** Opening Given data block **

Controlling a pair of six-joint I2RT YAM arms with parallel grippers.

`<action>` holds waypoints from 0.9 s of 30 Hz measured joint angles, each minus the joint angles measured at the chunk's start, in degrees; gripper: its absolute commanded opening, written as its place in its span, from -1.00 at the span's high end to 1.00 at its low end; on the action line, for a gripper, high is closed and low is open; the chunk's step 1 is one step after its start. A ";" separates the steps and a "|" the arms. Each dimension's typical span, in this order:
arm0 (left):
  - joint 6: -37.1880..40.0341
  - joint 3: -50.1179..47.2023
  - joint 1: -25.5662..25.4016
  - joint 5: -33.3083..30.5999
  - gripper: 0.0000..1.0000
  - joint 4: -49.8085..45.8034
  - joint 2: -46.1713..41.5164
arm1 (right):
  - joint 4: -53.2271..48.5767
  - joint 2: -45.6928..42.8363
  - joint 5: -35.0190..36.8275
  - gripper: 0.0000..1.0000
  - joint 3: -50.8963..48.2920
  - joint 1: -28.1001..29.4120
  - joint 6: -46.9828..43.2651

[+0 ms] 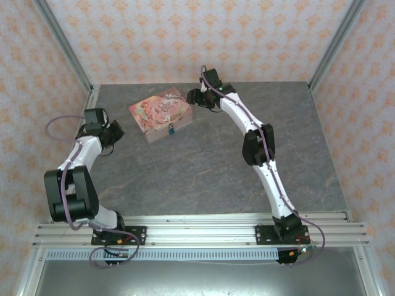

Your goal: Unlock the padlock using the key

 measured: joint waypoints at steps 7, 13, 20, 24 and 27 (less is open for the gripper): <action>0.52 7.78 -0.61 -1.27 1.00 1.53 11.15 | 5.90 1.88 -8.07 -0.17 -0.74 0.00 1.22; 2.01 13.77 -4.24 -0.76 1.00 1.14 17.92 | 8.13 1.86 -12.90 0.03 -3.30 -0.02 0.90; 3.06 14.23 -9.44 -1.09 1.00 0.96 19.08 | 14.62 -6.95 -14.82 0.08 -20.20 -1.31 -0.76; 4.31 14.23 -11.50 -1.14 1.00 0.98 19.06 | 17.33 -14.91 -13.40 0.09 -32.94 -1.79 -1.73; 5.44 14.23 -13.44 -1.22 1.00 1.01 19.04 | 20.37 -22.27 -11.50 0.07 -44.57 -1.90 -1.53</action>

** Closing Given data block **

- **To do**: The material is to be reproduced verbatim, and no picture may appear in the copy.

- **Result of the task**:
Controlling a pair of six-joint I2RT YAM arms with parallel grippers.

`<action>` holds waypoints from 0.9 s of 30 Hz measured joint angles, each minus the joint angles measured at the chunk's start, in degrees; gripper: its absolute commanded opening, written as its place in its span, from -1.00 at the span's high end to 1.00 at its low end; on the action line, for a gripper, high is closed and low is open; the chunk's step 1 is one step after its start. A ";" separates the steps and a "|" the arms. Each dimension's typical span, in this order:
arm0 (left):
  - joint 6: -37.1880..40.0341
  - joint 3: -50.1179..47.2023
  - joint 1: -25.5662..25.4016
  - joint 5: -33.3083..30.5999
  - gripper: 0.0000..1.0000
  - joint 4: -49.8085..45.8034
  - joint 2: -46.1713..41.5164
arm1 (right):
  - joint 4: -53.2271..48.5767
  - joint 2: -45.6928..42.8363
  - joint 5: -35.0190..36.8275
  - gripper: 0.0000..1.0000
  - joint 3: -50.8963..48.2920
  - joint 1: -28.1001..29.4120
  - joint 6: -46.9828..43.2651

[+0 ms] 

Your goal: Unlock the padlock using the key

 measured: joint waypoints at steps 7, 13, 20, 24 and 27 (less is open for the gripper): <action>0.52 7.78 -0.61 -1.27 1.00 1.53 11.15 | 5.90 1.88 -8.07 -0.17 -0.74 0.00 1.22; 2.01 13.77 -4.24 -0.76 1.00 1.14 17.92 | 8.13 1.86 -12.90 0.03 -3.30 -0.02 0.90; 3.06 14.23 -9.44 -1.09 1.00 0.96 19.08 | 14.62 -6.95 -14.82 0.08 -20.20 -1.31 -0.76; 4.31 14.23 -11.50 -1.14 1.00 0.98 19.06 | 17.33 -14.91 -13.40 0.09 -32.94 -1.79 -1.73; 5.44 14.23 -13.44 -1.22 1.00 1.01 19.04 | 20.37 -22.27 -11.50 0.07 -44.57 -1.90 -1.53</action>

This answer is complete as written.